“Yo no tengo la culpa de nacer en este país y ser blanco. Yo no escogí mi color, a mis padres o mi cultura. No es mi culpa que mis antepasados hayan oprimido a otros o haber nacido con privilegios por ser blanco. Está mal que esto sucedió y lo lamento muchísimo, pero no sé qué hacer para remediar lo que otros hicieron. Me siento juzgado por mi color de piel y esto es algo de lo que yo no tengo nada que ver. No me parece correcto que por mi color se determine mi valor o quién soy”. Estas son las palabras que uno de mis estudiantes en el seminario dijo durante una conversación sobre el racismo en una de mis clases. Habíamos leído un libro que menciona este tema en el que el autor utiliza un lenguaje bastante fuerte en contra de los blancos y mi alumno con justa razón se sintió ofendido. Al inicio de nuestro dialogo había comentado que no entendía por qué la cuestión racial era tan relevante, pero después cuando se sintió señalado por su color de piel expresó su descontento. Creo que por primera vez comprendió cabalmente el racismo y lo absurdo que es juzgar a las personas por su raza o color de piel. Creo que solamente cuando se llega a este punto uno puede entender la magnitud del racismo y se puede empezar a tener empatía por aquellos que lo sufren.

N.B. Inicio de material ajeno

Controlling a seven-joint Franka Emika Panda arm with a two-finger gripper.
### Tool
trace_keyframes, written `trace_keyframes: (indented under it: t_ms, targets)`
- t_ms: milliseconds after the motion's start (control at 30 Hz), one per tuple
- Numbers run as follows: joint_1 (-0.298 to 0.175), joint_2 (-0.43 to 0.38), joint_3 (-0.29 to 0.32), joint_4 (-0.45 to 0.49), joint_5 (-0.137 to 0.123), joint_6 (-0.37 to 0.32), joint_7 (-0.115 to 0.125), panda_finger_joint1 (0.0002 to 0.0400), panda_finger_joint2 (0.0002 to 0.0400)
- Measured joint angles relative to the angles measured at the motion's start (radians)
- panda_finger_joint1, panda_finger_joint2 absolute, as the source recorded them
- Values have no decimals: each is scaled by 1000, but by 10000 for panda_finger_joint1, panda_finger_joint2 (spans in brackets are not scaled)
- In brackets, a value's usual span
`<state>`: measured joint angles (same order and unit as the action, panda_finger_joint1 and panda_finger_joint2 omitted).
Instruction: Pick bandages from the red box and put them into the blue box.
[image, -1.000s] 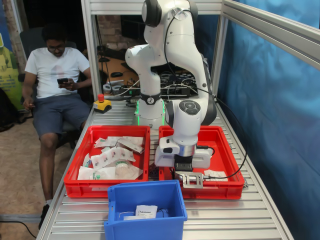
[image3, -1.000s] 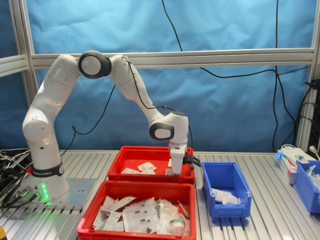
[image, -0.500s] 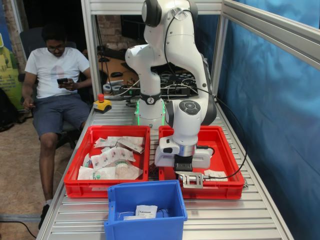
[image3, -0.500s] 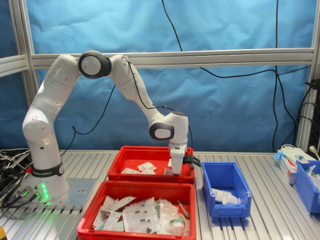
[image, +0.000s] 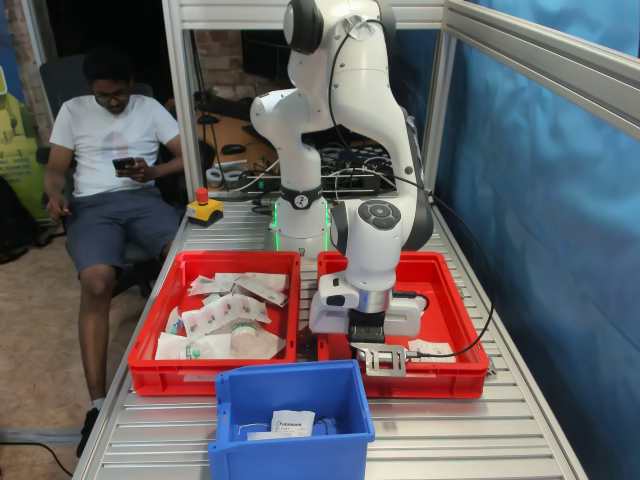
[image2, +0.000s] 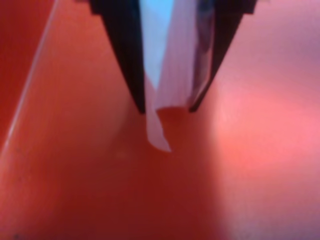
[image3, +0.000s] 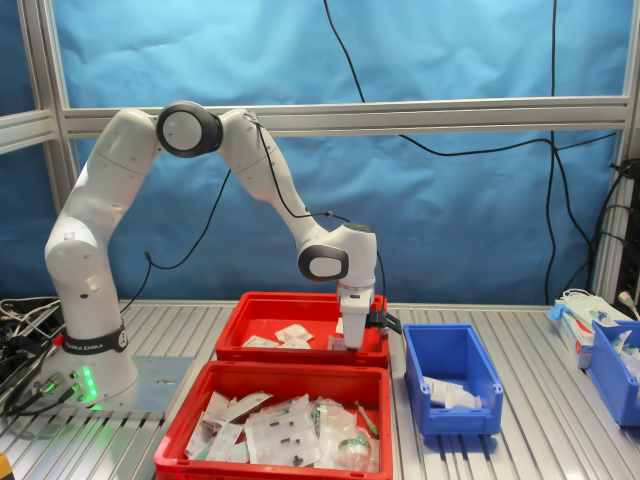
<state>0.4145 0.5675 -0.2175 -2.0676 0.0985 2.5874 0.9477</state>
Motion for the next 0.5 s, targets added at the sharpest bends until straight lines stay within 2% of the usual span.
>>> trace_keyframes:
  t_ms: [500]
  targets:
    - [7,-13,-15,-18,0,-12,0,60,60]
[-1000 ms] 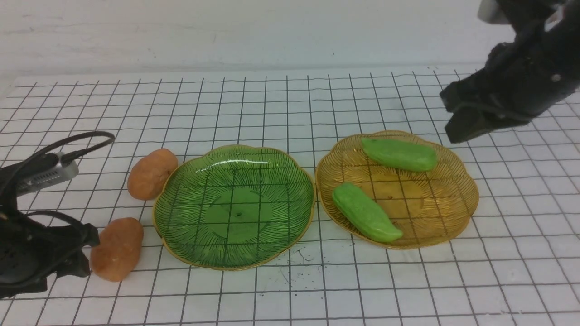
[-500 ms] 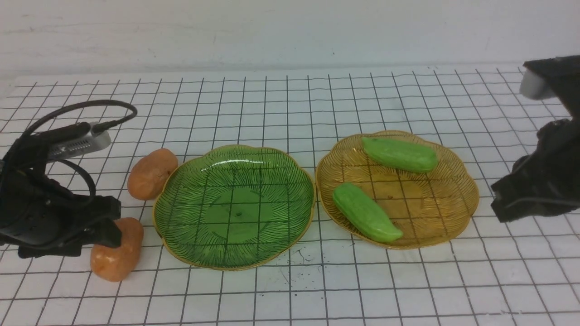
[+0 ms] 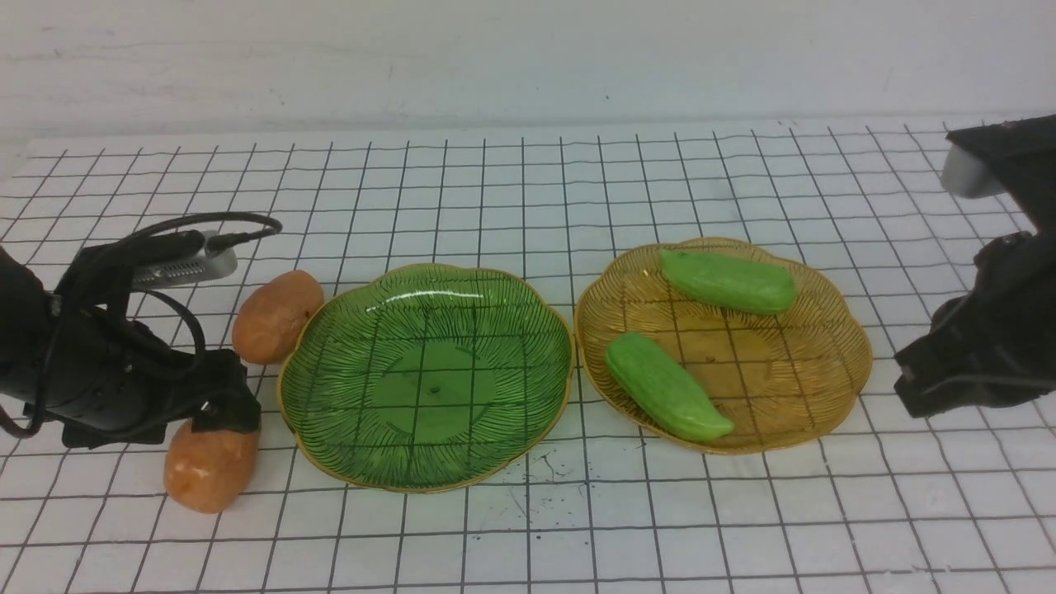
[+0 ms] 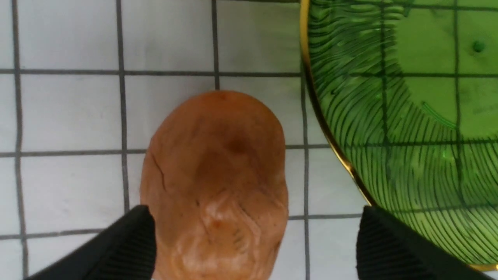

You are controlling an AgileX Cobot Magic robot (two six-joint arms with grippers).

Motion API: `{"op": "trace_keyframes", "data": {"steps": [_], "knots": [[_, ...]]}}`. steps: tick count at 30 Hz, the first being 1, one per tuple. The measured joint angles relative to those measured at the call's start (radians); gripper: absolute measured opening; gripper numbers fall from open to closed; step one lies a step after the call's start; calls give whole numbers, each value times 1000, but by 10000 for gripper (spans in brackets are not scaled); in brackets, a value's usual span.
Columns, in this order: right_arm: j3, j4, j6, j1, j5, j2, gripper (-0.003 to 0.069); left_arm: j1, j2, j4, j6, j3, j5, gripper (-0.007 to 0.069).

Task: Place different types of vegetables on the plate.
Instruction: 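Put the potatoes from the left side into the left plate with the left gripper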

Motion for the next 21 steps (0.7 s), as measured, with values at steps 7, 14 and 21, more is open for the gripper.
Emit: {"op": "trace_keyframes", "data": {"steps": [7, 14, 21], "knots": [[0, 3, 0, 0, -1, 0, -15, 0, 53, -1, 1, -1, -3, 559], [0, 23, 0, 0, -1, 0, -15, 0, 96, -5, 1, -8, -4, 476], [1, 23, -1, 0, -1, 0, -15, 1, 99, 12, -3, -14, 1, 442]]}}
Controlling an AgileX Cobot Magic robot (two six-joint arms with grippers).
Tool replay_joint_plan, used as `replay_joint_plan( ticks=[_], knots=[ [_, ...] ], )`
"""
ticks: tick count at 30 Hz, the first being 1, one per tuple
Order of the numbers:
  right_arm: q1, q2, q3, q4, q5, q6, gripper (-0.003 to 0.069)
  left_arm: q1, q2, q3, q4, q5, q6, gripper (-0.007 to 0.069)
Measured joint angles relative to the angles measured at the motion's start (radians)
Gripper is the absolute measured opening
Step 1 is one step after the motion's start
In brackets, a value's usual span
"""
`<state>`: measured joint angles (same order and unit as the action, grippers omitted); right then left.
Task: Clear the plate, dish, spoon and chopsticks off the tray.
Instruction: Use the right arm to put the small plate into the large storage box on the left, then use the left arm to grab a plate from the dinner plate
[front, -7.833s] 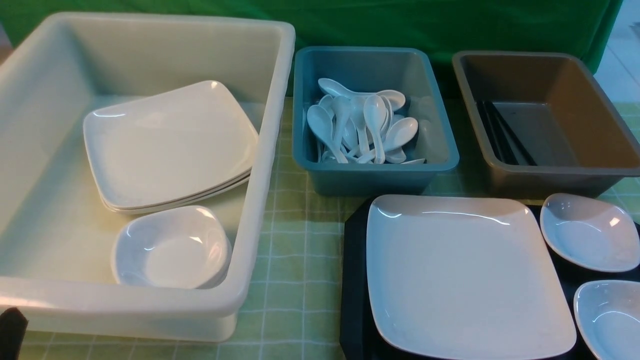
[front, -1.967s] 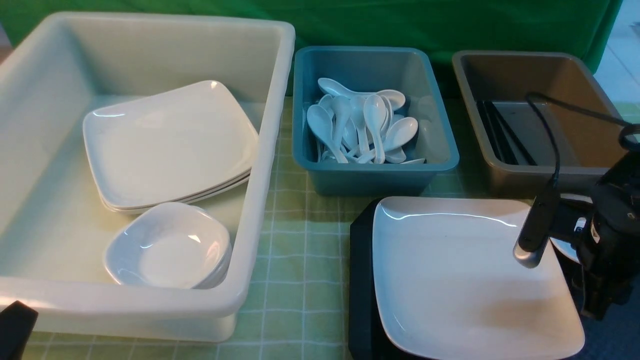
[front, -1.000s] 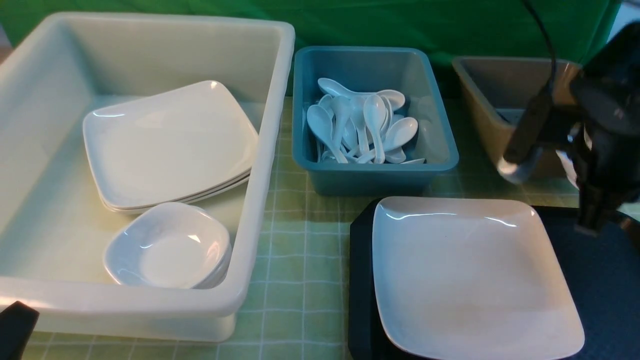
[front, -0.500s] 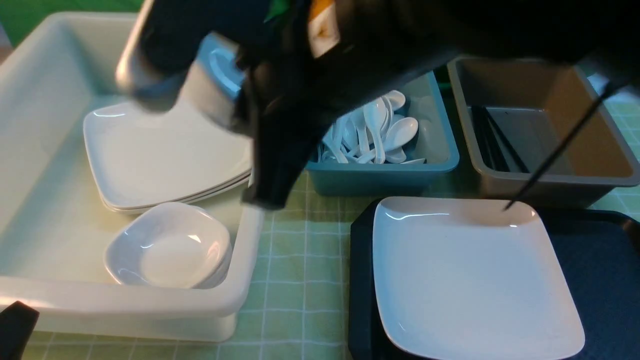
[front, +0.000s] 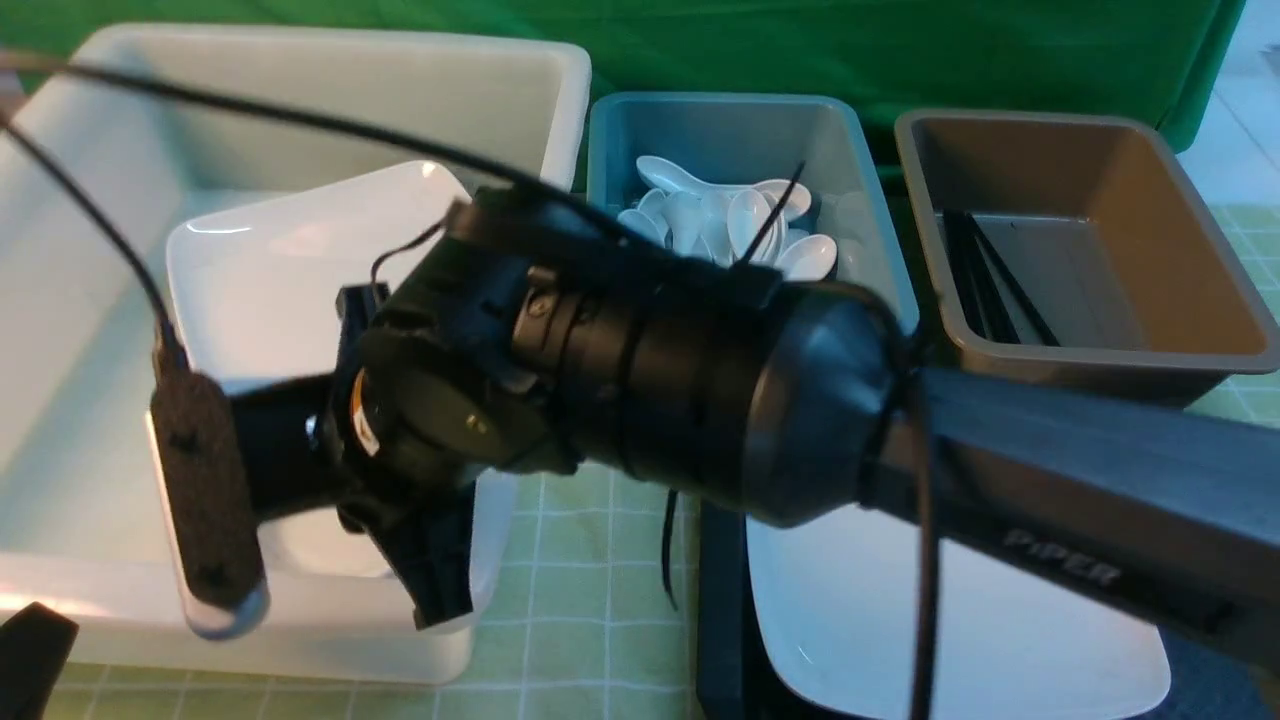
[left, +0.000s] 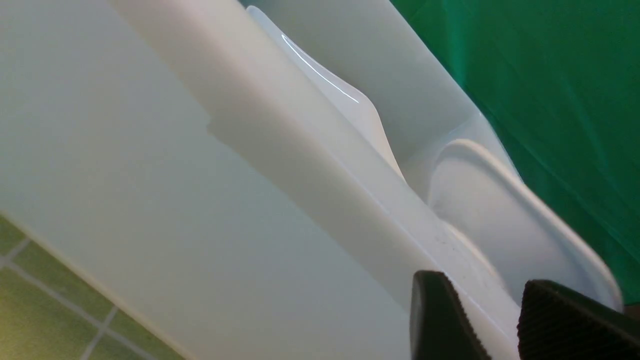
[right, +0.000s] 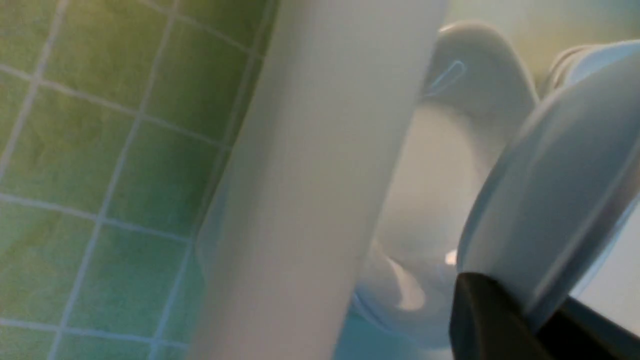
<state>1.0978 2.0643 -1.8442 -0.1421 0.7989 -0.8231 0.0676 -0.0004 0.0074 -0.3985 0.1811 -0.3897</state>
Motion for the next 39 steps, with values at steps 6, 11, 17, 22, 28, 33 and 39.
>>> replay_joint_plan(
  ticks=[6,11,17,22,28,33,39],
  knots=[
    [0.027,0.031,0.000,-0.003,-0.004,-0.066,0.0074,0.000,0.000,0.000,0.000,0.000,0.000,0.0225],
    [0.037,0.028,-0.005,-0.020,-0.025,-0.084,0.0228,0.000,0.000,0.000,0.000,0.000,0.000,0.0225],
    [0.039,-0.004,-0.005,-0.022,-0.009,-0.086,0.0323,0.000,0.000,0.000,0.000,0.000,0.000,0.0225],
    [0.045,-0.096,-0.005,-0.021,0.063,-0.075,0.0323,0.000,0.000,0.000,0.000,0.000,-0.001,0.0225],
    [0.046,-0.245,-0.005,-0.041,0.193,0.157,0.0293,0.000,0.000,0.000,0.000,-0.012,-0.001,0.0225],
    [0.047,-0.380,-0.003,-0.126,0.372,0.356,0.0086,0.000,0.000,0.000,-0.035,-0.031,-0.009,0.0225],
    [0.024,-0.613,0.041,-0.184,0.404,0.565,0.0010,0.000,0.000,-0.044,-0.183,0.008,0.006,0.0131]
  ],
)
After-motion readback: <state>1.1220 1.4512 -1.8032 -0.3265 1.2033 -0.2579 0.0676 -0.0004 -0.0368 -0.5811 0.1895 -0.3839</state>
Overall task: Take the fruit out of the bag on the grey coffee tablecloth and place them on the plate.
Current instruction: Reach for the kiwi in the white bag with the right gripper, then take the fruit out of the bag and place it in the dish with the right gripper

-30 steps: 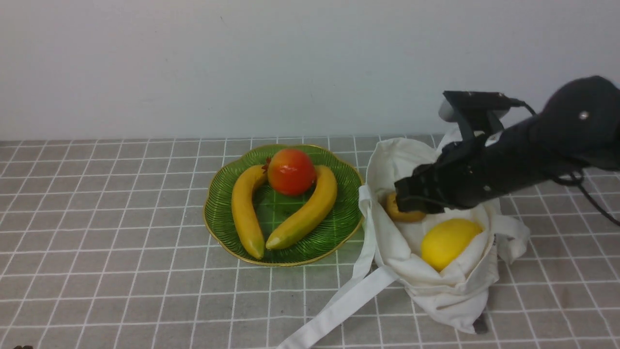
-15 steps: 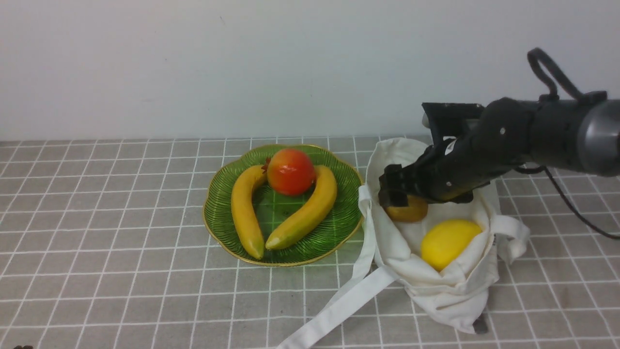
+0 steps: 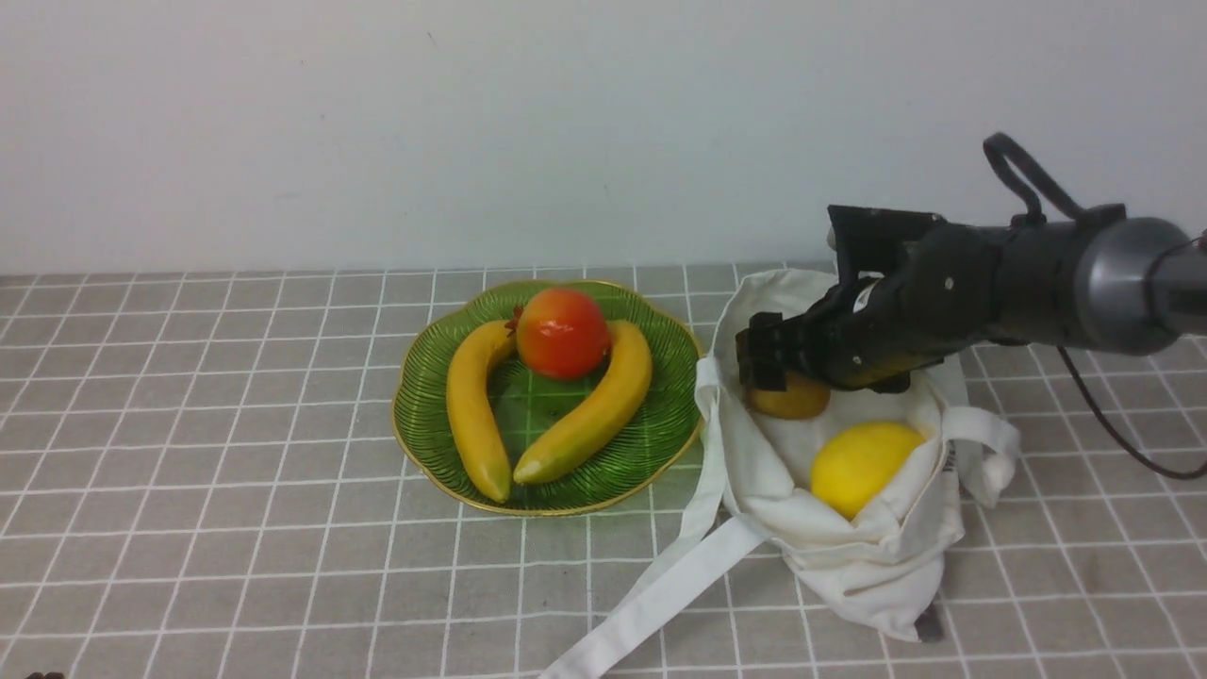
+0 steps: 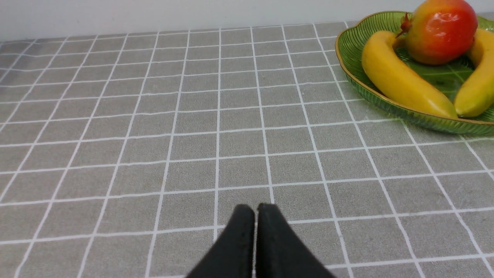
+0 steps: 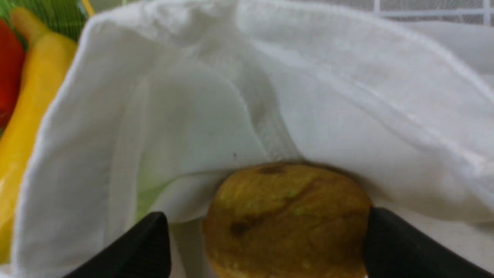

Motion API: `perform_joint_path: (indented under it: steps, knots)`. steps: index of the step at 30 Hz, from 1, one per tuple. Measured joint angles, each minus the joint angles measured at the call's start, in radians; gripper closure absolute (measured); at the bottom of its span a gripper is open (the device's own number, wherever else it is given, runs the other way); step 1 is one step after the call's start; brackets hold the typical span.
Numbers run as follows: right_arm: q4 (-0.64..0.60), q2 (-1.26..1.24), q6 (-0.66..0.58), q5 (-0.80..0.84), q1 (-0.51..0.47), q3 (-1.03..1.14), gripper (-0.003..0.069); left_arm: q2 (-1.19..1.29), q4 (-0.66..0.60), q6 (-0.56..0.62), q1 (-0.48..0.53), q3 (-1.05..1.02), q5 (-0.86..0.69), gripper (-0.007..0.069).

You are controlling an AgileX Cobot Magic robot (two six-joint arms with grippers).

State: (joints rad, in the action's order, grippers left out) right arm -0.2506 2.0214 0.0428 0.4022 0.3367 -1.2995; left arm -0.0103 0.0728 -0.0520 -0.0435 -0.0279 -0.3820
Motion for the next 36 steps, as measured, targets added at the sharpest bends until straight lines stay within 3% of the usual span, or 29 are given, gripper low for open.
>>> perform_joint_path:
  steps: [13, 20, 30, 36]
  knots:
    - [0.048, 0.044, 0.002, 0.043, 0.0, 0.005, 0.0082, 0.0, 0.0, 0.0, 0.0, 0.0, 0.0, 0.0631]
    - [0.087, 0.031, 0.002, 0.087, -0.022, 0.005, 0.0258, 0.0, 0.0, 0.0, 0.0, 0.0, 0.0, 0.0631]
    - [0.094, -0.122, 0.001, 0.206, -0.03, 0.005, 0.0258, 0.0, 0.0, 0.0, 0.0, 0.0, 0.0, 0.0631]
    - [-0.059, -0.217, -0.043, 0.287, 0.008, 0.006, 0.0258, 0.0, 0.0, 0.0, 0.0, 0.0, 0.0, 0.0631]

Todos los seres humanos somos creados a la imagen y semejanza de Dios (Gen. 1:27). La imagen de Dios es la base fundamental de nuestro valor y dignidad. Por la gracia divina podemos representarlo y todos los hombres y mujeres somos la corona de la creación (Salmo 8). Nuestro color de piel es insignificante para determinar nuestro valor o esencia. Desgraciadamente lo que debería ser una muestra de la belleza de la diversidad de la creación divina para muchos se ha convertido en una forma de señalar y discriminar a otros que son diferentes a ellos.
En esta semana han sucedido muchas cosas en los Estados Unidos en los que se pone en evidencia el gran problema racial que aun persiste en la sociedad. Lamentablemente hechos violentos han manchado trágicamente a la nación y en estos momentos hay mucho dolor y enojo. ¡Realmente necesitamos la paz y reconciliación de Cristo! En estos momentos debemos llorar con los que lloran y mostrar el amor de Jesús ante tantos que lo necesitan. No es el momento de dar opiniones sino de escuchar, lamentarse y clamar por justicia y la paz de Dios sobre nuestra sociedad. Como hijos de Dios debemos ser el olor fragante de la presencia de Cristo entre los que se duelen.
Cuando usted lea estas líneas muchos a su alrededor estarán sufriendo y buscando respuestas. Nuestro Dios también se duele con la injusticia y solamente me puedo imaginar el dolor que le trae la distorsión que hemos hecho de la belleza de su creación. Cristo es el Príncipe de Paz y en medio de estas terribles circunstancias y de un clima de racismo y odio su presencia nos conforta y nos redime. Lo animo a que reciba y comparta el amor del Señor con todas las personas. A que pueda ver la belleza de los demás sin importar su color, trasfondo social o cultural e incluso su preferencia política. En otras palabras, lo animo a que sea el embajador de las buenas nuevas de Cristo a este mundo que tanto las necesita.